She had her life planned out. And then, life happened. Between a mistake in her National Youth Service Corps (NYSC) posting and a bittersweet history that her father shares with Wole Adebutu (Femi Adebayo), the managing partner at the charge and bail firm she gets posted to, she finds herself hanging around courthouses and looking for clients to help with bail. And she has to report to people she thinks she is better than, including Dotun Adebutu (Stan Nze), the smug partner who commands the affairs of the youth corps members working in the firm.

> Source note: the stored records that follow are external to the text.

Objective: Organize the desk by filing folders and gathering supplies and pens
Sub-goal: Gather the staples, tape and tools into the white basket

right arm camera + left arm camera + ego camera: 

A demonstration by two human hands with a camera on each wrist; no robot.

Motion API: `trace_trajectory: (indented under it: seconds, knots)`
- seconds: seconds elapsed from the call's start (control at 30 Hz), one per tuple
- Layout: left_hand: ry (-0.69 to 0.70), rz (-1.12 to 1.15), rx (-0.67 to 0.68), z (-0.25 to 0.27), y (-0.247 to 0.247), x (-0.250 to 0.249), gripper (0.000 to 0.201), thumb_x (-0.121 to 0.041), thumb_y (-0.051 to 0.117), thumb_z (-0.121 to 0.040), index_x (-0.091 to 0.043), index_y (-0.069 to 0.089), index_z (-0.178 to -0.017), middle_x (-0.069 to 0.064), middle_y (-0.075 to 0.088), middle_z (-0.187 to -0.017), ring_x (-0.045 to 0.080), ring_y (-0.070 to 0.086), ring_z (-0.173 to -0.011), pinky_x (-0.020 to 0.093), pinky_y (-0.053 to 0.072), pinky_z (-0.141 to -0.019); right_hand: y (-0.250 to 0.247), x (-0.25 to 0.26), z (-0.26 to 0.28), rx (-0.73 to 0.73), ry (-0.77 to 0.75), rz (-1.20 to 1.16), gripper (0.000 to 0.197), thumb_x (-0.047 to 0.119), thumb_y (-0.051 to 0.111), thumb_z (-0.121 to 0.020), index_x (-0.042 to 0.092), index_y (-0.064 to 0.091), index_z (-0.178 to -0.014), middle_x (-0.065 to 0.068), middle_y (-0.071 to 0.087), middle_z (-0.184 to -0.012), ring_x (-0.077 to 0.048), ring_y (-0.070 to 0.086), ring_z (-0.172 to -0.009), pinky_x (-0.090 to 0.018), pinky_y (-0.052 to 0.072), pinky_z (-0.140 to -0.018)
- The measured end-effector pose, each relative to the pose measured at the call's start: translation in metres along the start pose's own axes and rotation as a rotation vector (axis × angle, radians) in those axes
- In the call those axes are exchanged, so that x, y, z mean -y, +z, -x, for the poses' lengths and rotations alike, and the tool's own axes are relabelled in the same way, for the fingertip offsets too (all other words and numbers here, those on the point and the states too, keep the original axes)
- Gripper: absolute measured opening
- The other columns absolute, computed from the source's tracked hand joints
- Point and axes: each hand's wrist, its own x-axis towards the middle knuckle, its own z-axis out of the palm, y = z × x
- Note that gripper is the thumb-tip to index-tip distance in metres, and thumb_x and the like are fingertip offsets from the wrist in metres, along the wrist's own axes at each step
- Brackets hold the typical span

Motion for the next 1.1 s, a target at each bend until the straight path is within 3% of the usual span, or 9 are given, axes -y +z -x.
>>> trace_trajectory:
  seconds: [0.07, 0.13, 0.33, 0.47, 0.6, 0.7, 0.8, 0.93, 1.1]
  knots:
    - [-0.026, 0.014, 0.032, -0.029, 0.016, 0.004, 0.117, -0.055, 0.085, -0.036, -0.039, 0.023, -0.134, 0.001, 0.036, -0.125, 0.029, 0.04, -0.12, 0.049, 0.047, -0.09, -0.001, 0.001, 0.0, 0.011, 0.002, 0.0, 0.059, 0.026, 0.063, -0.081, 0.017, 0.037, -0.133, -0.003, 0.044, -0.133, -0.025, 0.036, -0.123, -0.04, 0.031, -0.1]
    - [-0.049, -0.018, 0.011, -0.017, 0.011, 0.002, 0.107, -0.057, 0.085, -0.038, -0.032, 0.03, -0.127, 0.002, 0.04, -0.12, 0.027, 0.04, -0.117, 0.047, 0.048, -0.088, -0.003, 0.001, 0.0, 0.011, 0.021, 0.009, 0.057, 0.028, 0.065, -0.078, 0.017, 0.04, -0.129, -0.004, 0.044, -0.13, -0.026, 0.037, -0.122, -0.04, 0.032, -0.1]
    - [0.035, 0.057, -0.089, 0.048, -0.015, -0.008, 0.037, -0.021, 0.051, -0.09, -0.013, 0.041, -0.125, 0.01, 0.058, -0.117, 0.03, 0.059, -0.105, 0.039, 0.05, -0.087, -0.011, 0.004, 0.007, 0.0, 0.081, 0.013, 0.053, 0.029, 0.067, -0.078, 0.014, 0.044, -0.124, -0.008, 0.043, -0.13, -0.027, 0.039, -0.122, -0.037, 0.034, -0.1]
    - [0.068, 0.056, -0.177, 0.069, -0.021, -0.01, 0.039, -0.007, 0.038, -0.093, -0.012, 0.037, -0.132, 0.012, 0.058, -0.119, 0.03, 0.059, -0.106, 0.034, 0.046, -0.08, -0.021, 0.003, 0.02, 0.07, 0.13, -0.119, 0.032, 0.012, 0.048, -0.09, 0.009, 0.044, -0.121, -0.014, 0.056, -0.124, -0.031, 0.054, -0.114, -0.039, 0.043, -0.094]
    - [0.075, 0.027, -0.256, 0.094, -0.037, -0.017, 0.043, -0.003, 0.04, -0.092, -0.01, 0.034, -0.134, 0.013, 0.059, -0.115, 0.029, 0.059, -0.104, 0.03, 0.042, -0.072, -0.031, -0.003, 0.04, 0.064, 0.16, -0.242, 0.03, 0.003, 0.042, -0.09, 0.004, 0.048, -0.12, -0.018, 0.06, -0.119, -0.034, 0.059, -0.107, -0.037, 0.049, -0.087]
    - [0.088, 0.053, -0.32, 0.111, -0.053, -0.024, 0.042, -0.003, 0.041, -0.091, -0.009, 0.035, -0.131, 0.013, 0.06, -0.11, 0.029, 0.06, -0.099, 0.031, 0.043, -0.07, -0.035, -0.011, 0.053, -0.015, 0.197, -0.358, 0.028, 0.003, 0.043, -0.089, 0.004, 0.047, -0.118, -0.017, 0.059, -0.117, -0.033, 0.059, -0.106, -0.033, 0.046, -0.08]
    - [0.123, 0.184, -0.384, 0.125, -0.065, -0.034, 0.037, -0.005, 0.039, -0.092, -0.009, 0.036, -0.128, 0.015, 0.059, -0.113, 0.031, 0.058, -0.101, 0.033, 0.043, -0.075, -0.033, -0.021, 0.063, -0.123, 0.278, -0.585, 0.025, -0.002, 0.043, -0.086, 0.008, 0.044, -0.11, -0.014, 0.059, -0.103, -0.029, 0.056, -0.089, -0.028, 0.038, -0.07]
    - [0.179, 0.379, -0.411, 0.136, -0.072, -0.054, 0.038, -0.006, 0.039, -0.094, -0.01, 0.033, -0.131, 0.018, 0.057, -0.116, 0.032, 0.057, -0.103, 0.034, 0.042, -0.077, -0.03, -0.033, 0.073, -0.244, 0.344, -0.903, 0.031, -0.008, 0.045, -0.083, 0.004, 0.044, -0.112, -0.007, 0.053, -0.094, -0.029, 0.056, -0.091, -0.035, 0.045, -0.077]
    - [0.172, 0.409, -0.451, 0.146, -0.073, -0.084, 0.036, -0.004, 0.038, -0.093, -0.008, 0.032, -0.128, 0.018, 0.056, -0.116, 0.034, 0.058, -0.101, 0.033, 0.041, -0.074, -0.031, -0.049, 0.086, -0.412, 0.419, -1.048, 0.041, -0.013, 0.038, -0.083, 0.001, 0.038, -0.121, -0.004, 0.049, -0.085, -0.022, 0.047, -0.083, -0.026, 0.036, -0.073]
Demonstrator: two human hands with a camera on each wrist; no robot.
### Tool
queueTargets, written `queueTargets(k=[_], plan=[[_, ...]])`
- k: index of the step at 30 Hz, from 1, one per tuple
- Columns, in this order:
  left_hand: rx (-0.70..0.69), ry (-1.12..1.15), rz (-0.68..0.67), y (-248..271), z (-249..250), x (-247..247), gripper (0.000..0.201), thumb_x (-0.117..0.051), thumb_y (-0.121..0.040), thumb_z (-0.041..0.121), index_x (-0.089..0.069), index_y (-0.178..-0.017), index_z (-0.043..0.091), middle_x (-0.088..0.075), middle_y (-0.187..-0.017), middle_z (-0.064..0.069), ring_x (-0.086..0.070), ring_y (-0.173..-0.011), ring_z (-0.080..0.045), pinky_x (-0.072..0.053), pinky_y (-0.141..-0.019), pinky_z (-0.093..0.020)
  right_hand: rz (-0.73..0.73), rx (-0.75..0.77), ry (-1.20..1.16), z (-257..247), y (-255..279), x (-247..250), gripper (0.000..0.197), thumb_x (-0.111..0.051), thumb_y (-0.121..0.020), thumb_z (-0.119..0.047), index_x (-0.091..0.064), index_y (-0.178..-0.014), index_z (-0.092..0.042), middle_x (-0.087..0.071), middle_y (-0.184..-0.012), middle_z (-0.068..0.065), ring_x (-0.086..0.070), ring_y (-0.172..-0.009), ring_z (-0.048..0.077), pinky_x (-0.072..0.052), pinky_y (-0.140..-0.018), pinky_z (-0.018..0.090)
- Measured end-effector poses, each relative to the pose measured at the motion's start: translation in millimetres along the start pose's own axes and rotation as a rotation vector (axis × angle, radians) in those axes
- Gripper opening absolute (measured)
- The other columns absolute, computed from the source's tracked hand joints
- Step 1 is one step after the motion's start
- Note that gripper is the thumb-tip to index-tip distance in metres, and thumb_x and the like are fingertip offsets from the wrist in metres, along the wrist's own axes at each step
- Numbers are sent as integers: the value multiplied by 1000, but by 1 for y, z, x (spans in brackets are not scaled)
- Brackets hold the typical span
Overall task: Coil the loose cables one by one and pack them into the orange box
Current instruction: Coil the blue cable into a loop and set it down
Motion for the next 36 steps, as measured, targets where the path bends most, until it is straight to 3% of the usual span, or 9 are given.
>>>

Boma arrives at Adebutu’s firm with a chip on her shoulder — demanding to get rejected by the firm so she can join her father’s, being rude to her potential seniors, and asking why she can’t go home to change when she shows up at the office dressed in the wrong colour and is offered a regulation dress. It’s a nice combination of naïvety and superiority complex, and it’s funny to watch as she unsuccessfully tries to throw her weight around before the reality of her situation compels her to come down off her high horse, and before she falls in love with helping innocent people.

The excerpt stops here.